It is not in dispute between the parties that on the 15th March, 2013 Point Village's architect, Scott Tallon Walker, produced a certificate pursuant to Clause 11(d) of the terms of settlement which certified that “the Point Square has been completed in accordance with the Development Agreement.” The certificate was then sent to Dunnes, together with a letter from Point Village's solicitors dated the 19th March, 2013, demanding that the sum of €3m be released from the nominated account in accordance with the provisions of the Settlement Agreement.

6

Dunnes did not release the sum of €3m from the nominated account as requested.
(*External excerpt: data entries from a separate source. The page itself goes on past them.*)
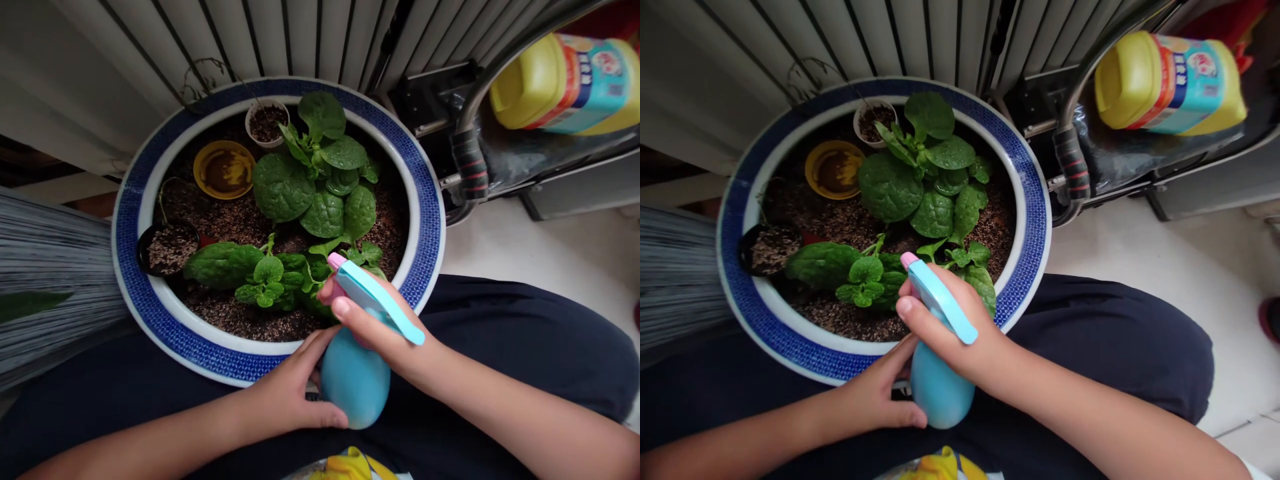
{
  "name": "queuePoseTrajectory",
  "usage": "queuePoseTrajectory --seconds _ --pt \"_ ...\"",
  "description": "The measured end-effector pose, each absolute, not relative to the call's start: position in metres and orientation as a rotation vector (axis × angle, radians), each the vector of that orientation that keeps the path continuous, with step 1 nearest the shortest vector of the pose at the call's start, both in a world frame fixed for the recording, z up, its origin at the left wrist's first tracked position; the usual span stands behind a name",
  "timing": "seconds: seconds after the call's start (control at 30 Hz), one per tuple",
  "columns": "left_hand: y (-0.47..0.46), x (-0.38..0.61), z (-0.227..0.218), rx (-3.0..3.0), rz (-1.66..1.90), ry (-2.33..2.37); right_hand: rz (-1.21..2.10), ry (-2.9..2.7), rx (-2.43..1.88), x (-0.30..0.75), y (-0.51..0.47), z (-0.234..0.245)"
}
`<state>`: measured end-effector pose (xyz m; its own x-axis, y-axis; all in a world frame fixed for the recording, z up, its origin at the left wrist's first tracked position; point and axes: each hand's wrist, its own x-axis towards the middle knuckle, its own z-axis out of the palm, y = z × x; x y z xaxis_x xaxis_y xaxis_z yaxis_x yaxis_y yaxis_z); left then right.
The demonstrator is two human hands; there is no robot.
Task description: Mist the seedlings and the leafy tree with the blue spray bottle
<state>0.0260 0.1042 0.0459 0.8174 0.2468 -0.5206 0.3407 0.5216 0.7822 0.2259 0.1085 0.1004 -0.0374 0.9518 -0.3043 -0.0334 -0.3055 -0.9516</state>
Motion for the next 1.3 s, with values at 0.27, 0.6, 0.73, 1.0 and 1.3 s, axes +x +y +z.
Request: queuePoseTrajectory --seconds 0.27,0.6,0.73,1.0,1.3 --pt "0.102 0.027 0.047 0.994 -0.083 0.712 1.527 -0.989 -1.310 0.232 0.112 0.092" --pt "0.113 0.029 0.063 0.880 -0.112 0.640 1.551 -0.694 -1.342 0.230 0.113 0.089" --pt "0.121 0.029 0.065 0.954 -0.112 0.538 1.521 -0.664 -1.365 0.228 0.117 0.091" --pt "0.123 0.027 0.052 1.024 -0.090 0.539 1.459 -0.643 -1.396 0.229 0.122 0.082" --pt "0.119 0.019 0.027 1.063 0.218 0.589 1.636 -1.181 -1.178 0.227 0.110 0.101"
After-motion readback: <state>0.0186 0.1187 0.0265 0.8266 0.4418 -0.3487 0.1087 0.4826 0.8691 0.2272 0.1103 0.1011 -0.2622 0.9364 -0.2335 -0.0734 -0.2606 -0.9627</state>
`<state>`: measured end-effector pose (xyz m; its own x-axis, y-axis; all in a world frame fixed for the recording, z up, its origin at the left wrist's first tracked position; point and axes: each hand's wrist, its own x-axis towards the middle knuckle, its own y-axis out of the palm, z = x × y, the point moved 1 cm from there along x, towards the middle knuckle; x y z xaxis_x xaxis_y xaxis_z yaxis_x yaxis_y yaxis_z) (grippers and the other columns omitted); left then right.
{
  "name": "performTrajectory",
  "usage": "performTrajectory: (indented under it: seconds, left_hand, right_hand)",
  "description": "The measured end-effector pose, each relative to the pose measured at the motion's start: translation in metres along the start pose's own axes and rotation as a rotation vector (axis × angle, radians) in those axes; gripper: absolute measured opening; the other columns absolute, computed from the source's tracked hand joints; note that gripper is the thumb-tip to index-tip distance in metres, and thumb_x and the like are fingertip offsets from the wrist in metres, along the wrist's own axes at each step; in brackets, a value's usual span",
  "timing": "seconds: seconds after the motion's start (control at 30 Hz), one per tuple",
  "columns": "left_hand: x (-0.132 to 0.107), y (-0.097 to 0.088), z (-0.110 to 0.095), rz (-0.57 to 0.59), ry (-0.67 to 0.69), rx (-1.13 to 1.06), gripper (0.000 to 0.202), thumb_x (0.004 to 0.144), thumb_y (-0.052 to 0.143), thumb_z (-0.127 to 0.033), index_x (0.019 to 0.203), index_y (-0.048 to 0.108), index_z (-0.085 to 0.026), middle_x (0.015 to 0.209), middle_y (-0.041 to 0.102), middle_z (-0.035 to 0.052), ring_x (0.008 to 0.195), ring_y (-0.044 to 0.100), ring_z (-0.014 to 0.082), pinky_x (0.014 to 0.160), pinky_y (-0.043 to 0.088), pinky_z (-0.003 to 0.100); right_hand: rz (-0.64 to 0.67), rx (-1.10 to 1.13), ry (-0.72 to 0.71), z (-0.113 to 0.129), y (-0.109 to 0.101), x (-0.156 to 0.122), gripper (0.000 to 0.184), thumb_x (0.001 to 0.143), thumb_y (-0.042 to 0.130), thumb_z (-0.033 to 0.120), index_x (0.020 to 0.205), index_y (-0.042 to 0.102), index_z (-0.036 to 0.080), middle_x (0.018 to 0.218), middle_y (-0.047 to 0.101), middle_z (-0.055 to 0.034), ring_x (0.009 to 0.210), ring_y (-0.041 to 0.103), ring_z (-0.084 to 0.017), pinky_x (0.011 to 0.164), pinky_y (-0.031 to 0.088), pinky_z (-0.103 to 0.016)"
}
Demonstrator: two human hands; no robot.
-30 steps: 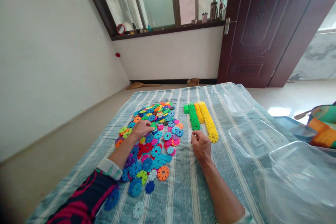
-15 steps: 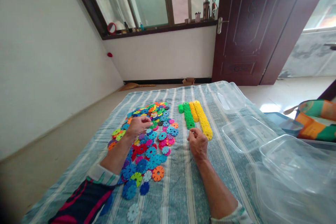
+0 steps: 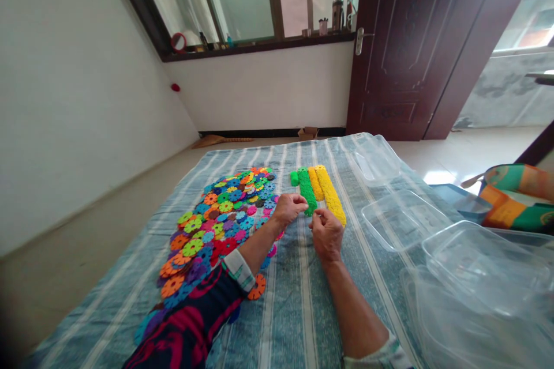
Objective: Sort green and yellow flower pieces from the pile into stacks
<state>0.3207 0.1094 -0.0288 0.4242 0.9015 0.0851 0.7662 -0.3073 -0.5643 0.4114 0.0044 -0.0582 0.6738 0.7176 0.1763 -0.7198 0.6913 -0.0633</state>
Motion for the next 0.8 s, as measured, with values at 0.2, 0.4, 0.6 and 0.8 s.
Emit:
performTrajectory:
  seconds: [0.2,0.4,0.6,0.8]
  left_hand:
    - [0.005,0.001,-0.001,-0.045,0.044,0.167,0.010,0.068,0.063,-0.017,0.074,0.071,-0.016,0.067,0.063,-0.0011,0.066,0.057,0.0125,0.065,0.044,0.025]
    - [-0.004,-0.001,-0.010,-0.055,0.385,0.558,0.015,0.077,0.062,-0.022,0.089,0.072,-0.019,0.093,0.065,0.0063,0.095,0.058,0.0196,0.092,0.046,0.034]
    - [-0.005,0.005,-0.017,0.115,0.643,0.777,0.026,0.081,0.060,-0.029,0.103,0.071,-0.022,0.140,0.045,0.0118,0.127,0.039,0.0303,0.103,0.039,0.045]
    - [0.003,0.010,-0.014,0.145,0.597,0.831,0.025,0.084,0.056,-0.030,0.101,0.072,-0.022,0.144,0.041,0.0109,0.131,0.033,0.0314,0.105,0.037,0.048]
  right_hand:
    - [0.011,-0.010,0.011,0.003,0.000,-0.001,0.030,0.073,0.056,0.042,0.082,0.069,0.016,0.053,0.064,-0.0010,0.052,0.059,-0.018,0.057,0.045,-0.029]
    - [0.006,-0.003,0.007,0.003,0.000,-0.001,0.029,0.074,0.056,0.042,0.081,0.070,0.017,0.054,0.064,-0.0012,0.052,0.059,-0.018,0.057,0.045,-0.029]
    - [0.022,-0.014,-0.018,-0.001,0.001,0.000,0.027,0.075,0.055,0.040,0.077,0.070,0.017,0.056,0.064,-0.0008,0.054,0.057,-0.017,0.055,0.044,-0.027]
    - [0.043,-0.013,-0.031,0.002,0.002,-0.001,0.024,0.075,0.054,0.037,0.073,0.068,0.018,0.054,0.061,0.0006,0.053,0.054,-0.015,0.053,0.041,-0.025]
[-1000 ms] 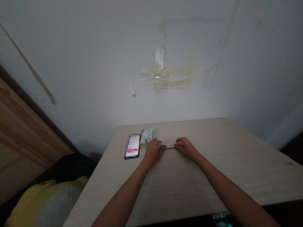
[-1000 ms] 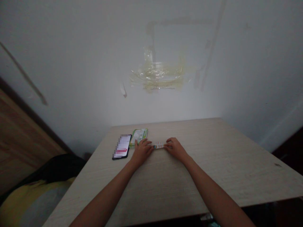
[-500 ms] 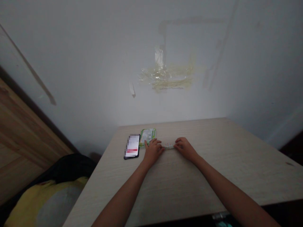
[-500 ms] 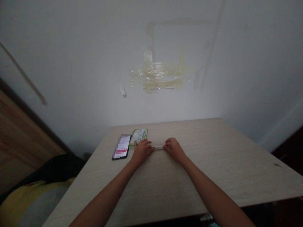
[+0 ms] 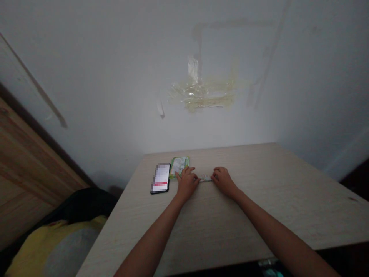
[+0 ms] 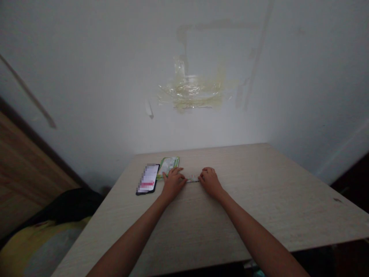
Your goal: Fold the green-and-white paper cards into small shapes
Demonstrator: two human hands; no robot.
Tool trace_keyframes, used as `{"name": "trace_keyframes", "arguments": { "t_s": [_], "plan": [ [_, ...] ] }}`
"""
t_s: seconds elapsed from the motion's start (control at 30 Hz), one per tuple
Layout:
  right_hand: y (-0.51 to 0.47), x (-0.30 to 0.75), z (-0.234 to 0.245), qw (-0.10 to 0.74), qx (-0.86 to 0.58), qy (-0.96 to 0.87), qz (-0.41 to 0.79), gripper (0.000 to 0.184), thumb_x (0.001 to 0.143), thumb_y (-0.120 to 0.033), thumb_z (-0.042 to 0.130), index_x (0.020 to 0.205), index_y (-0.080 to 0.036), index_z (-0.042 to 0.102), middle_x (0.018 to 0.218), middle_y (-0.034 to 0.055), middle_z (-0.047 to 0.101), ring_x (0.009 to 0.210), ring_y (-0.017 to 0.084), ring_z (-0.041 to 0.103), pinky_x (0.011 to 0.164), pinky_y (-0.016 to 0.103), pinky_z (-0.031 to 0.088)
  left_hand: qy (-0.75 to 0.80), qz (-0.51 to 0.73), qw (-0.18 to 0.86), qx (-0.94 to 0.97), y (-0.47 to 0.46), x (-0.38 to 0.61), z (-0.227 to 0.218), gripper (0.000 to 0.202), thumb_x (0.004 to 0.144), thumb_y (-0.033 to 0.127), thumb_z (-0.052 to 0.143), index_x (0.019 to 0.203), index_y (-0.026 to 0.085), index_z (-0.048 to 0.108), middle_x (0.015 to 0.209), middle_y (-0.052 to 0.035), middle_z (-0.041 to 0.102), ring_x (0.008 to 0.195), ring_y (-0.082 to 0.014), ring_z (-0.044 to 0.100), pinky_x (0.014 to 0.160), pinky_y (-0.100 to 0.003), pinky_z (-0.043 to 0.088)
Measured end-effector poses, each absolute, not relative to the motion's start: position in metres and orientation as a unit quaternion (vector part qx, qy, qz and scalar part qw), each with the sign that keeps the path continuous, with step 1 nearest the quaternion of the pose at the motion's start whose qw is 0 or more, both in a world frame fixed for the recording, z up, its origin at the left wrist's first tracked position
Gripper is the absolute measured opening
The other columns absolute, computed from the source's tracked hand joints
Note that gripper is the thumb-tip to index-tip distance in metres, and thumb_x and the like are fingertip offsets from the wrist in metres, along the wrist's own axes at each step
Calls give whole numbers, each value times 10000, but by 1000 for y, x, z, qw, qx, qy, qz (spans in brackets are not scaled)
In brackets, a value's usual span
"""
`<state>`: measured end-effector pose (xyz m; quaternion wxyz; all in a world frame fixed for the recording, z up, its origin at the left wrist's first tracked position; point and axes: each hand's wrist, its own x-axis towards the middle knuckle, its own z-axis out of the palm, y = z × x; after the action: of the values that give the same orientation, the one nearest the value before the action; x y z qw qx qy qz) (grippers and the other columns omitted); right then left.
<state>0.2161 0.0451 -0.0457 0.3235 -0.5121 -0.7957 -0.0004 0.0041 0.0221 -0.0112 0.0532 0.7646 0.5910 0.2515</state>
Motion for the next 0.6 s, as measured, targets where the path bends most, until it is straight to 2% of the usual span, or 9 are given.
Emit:
{"name": "trace_keyframes", "arguments": {
  "t_s": [0.17,0.23,0.37,0.5,0.6],
  "plan": [
    [41,213,-42,308,-528,-791,8,103,868,-217,543,908,-148,609,1016,122,572,1023,239,488,923,373,400,587,247,58,769,22,3,-11,88,836,311,626,828,246,685,1374,-20,534,1374,-301,312,1055,-755,-11],
    [40,214,-41,311,-523,-793,20,117,871,-216,533,950,-156,595,1007,114,567,1005,234,492,914,375,405,572,252,57,778,21,2,-10,90,848,298,608,903,266,671,1388,-16,528,1385,-298,303,1049,-763,-17],
    [37,215,-39,321,-508,-798,33,138,875,-211,528,991,-177,594,1034,110,557,1025,239,488,925,387,399,521,253,60,813,18,2,-10,246,882,234,541,1095,335,611,1424,7,501,1415,-263,274,1064,-743,-27],
    [36,217,-38,326,-504,-799,37,141,875,-190,526,998,-182,596,1039,102,554,1035,235,490,933,378,397,471,223,79,850,15,2,-10,361,905,164,457,1166,375,589,1349,31,578,1426,-222,262,1072,-715,-78],
    [37,217,-39,331,-507,-795,43,130,870,-170,518,973,-173,597,1020,102,559,1023,231,495,928,374,399,446,206,80,867,13,1,-9,338,910,198,465,1140,395,617,1280,46,629,1423,-222,266,1058,-706,-131]
  ]
}}
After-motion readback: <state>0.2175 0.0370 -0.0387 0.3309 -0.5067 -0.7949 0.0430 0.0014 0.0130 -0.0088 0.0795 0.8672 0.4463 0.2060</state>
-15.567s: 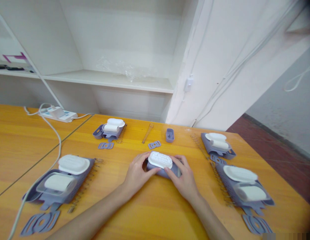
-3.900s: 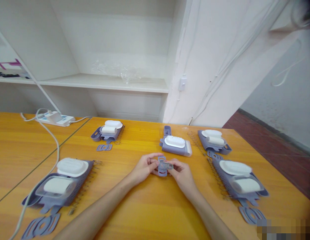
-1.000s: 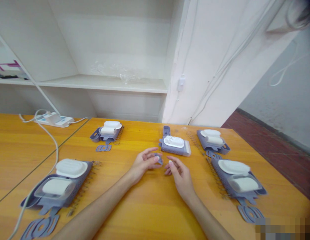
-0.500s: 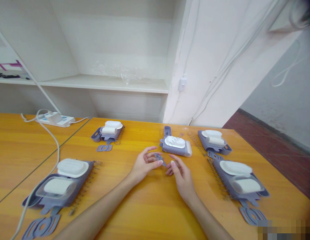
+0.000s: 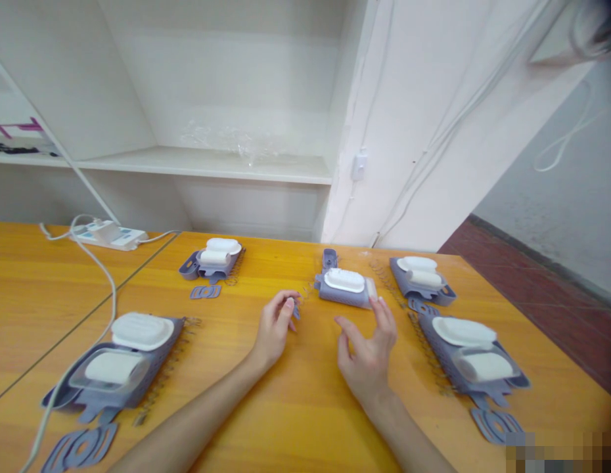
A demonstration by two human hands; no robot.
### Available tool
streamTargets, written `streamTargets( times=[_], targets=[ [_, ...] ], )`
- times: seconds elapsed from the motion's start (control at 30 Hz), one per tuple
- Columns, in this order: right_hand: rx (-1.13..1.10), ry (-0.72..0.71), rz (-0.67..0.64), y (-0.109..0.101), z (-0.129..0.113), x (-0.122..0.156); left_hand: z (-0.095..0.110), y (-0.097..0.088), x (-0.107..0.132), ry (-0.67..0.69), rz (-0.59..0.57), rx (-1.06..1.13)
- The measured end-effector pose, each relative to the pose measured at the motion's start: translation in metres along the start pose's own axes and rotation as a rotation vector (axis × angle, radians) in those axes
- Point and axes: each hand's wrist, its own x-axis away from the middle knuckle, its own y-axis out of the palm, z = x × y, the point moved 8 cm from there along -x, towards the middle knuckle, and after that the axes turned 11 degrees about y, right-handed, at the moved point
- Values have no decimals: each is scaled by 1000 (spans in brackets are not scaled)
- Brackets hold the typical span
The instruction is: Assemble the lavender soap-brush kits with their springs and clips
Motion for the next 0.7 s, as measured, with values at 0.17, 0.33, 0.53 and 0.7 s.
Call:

Dunnes' solicitors wrote to Point Village's solicitors by letter of the 28th March, 2013 stating that Dunnes refused to consent to the release of its monies because “no supporting documentation or verification whatsoever has been supplied to either our client or to Dunnes' representatives … to vouch the contents of the certificate or to provide evidence that Point Square has been completed …” Hogan J. in his judgment observed at paragraph 18 that there was no requirement in Clause 11(d) for the production of any such “documentation or verification”. However, in the letter of the 28th March, 2013 it was noted that Clause 4.14 of the Development Agreement contained a covenant to inter alia, “… provide Dunnes' representative with such plans, information, papers and explanations so that Dunnes' representative may reasonably satisfy itself that the developer is complying fully with its obligations under [the Development Agreement] or which Dunnes representative may otherwise reasonably request”.

7

As a result of correspondence between the parties a fresh certificate was issued on the 11th August, 2014 to the effect that Point Square had been completed in accordance with the Development Agreement. This further certificate was sent to Dunnes on the 11th August, 2014 and on foot of that...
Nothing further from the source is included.